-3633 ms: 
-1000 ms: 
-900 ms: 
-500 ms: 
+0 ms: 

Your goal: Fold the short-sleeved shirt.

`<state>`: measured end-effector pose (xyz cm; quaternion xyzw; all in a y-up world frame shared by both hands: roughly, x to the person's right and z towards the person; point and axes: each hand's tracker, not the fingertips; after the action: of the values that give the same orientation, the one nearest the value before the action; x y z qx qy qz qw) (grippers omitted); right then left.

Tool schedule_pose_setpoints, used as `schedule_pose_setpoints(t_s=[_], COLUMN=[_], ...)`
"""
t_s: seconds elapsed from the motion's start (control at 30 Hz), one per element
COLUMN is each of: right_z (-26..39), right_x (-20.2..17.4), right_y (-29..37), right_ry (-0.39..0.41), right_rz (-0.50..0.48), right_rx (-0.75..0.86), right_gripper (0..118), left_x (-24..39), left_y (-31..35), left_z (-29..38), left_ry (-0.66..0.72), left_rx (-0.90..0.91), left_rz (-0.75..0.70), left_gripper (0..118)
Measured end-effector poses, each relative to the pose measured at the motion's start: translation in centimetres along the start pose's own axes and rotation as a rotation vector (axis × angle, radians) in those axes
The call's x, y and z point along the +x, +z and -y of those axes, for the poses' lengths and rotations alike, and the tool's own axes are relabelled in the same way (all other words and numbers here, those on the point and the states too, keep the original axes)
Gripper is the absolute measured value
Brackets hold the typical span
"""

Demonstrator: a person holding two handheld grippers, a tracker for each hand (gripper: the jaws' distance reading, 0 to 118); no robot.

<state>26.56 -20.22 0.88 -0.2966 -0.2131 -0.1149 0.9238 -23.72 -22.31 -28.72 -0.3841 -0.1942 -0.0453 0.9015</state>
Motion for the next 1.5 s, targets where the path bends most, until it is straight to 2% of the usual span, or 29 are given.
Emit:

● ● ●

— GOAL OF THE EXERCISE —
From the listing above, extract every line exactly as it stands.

— SOLUTION FOR THIS PROBLEM —
-3633 ms: 
-1000 ms: 
-900 ms: 
-500 ms: 
+0 ms: 

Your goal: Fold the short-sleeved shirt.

`<state>`: measured end-effector pose (xyz cm; quaternion xyzw; all in a y-up world frame shared by both hands: roughly, x to the person's right and z towards the person; point and axes: each hand's tracker, not the fingertips; after the action: of the values that give the same orientation, the one nearest the value before the action; x y z qx qy qz qw) (grippers omitted); right then left.

Tool schedule_pose_setpoints, used as `schedule_pose_setpoints(t_s=[_], COLUMN=[_], ...)`
"""
t_s: seconds elapsed from the motion's start (control at 30 Hz), one per element
COLUMN is each of: right_z (-26..39), right_x (-20.2..17.4), right_y (-29..37), right_ry (-0.39..0.41), right_rz (-0.50..0.48), right_rx (-0.75..0.86), right_gripper (0..118), left_x (-24..39), left_y (-31..35), left_z (-29..38), left_ry (-0.66..0.72), left_rx (-0.90..0.91), left_rz (-0.75..0.70), left_gripper (0..118)
Measured end-effector poses, each relative to the pose measured at the motion's start: translation in centimetres along the start pose's own axes and rotation as a rotation vector (axis × angle, radians) in those axes
The call's x, y and z point along the +x, +z and -y of those axes, for the poses' lengths and rotations alike, and the tool's own axes are relabelled in the same way (all other words and numbers here, those on the point and the states too, keep the original axes)
Gripper is the absolute measured value
Brackets hold the typical span
"""

Demonstrator: a person holding two handheld grippers, a tracker for each hand (gripper: the jaws' distance reading, 0 to 118); no robot.

<state>26.56 -20.22 0.88 -0.2966 -0.2131 -0.1149 0.9238 -23.72 -22.31 -28.72 -0.3841 -0.1942 -0.0453 0.9015</state>
Motion for the next 1.5 s, targets where the path bends most, until it is straight to 2% of the usual span, or 29 are given.
Emit:

This concludes the output.